How to Generate and Download PDFs From HTML Templates using Node.js (Express) & Puppeteer.

How to Generate and Download PDFs From HTML Templates using Node.js (Express) & Puppeteer.

In a freelancing project I was working on last week, I encountered this feature, and it took me quite a while to collect information from different sources to be able to implement it. So I just decided to document the procedures. Hope it enlightens someone :).

PDFs are awesome because, well, they are portable whilst maintaining their format. I'm going to be using Express as it's one of the most popular and powerful frameworks for building web apps in the JS world. NextJS on the front end is just my choice, but you can go with whatever you enjoy working with. All you need is to send a request anyway, right? Enough chitchat...

Server Setup (Express)

For this, you will need to install a couple of things. To begin create your project folder and inside it, another folder named server. Then in your terminal navigate to your server folder location and run:

# first initialize npm
npm init -y

# then install server & dev dependencies
npm install nodemon express cors

Then create a simple server and handle cors accurately:

// server/app.js

const express = require('express');
const cors = require('cors');

const app = express();
const port = 7000;

app.use(
  cors({
    origin: 'http://localhost:3000', // we will set up our frontend at port 3000
  })
);

app.get('/', (req, res) => {
  res.send('Hello, world!');
});

app.listen(port, () => {
  console.log(`Server is running on http://localhost:${port}`);
});

Now ensure that is working and set it aside for a while:

nodemon ./app.js # Server is running on http://localhost:7000

Frontend Setup (NextJS)

Nextjs is a full-stack framework built on the React library and that's what we'll be using. Open your project folder in the terminal and run the following to generate a new nextJs app (currently at version 14.0.1):

npx create-next-app@latest

Ensure you have node.js installed for the above commands to work. This will ask you a couple of questions including the project's name. Just go with the defaults, or choose whatever you prefer.


Connecting Backend to Frontend

Let's test what we have so far. In your next.js app, navigate to app/page.tsx (or .jsx if you went with the JavaScript option). Remove everything in this file and create a very simple component that sends a request to our backend and displays whatever response it receives. This would be a great point to install axios to help us with the requests:

# In your frontend app terminal
npm i axios

Awesome. Then add this to your app/page.tsx:

// client/app/page.tsx

'use client';
import axios from 'axios';
import { useEffect, useState } from 'react';

// where our server is running
const BACKEND_URL = 'http://localhost:7000';

const Home = () => {
  // to store the message from the server
  const [message, setMessage] = useState('');

  // fetch data from the server
  const fetchData = async () => {
    try {
      const res = await axios.get(BACKEND_URL);
      setMessage(res.data);
    } catch (err) {
      setMessage('Error occurred');
      console.error(err);
    }
  };

  useEffect(() => {
    fetchData();
  }, []);

  // render the message from the server
  return <div>{message || 'Fetching...'}</div>;
};

export default Home;

The code is quite simple. It sends a single request to our backend at the port 7000 and renders the message received.
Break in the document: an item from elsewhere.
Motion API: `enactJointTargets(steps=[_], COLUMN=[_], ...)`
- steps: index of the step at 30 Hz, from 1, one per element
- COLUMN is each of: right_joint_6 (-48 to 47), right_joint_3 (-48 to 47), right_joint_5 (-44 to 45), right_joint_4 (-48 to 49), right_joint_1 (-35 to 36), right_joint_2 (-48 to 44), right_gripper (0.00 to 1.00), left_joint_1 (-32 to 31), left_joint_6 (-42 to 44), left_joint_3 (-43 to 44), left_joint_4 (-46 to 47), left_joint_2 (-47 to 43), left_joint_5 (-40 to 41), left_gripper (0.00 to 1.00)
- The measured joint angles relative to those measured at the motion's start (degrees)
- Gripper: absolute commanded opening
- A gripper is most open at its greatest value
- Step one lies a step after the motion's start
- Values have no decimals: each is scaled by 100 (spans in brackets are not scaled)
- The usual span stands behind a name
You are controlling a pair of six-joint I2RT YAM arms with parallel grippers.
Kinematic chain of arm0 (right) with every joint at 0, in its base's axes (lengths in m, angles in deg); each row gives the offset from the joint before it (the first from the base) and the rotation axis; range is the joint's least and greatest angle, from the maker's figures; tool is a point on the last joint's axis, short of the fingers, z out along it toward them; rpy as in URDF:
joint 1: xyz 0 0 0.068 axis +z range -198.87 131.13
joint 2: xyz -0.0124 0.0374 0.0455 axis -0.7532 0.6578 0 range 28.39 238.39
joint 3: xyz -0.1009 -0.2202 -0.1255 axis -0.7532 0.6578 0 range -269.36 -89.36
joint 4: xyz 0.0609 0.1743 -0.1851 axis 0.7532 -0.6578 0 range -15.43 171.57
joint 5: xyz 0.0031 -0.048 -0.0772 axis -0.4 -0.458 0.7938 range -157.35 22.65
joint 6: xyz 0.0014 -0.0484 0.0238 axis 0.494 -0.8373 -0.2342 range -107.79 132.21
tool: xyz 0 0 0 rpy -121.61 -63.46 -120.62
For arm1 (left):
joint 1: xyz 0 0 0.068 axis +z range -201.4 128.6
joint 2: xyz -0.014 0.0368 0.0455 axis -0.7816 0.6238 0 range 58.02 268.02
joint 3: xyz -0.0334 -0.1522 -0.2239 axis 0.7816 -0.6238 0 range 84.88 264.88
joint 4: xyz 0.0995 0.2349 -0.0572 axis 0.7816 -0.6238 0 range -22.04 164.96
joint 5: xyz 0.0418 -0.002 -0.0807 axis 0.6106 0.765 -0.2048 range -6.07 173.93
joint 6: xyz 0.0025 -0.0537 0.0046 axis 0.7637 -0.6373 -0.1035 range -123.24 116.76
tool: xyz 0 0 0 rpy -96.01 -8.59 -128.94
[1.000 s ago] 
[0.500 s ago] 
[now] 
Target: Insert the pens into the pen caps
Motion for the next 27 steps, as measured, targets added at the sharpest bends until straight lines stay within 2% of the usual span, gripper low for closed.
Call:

Now you have to run both the frontend and backend servers in 2 different terminals. In your frontend terminal, run:

npm run dev # dev server by default listens at port 3000

Then in your backend terminal:

nodemon ./app.js # in our case opens port 7000

Now open your favorite browser and visit localhost:3000. If all goes well, you should see Fetching... for a moment, then the text Hello, world! that came from the backend. If you see any errors to do with something CORS check to ensure that your frontend URL is the same one passed in the origin option when setting up the cors in the server.


PDF Backend Init

Now let's set up a few things in the backend to ensure it is ready for pdf generation. In this example, we will use puppeteer which is:

a Node library that provides a high-level API to control headless Chrome over the DevTools Protocol.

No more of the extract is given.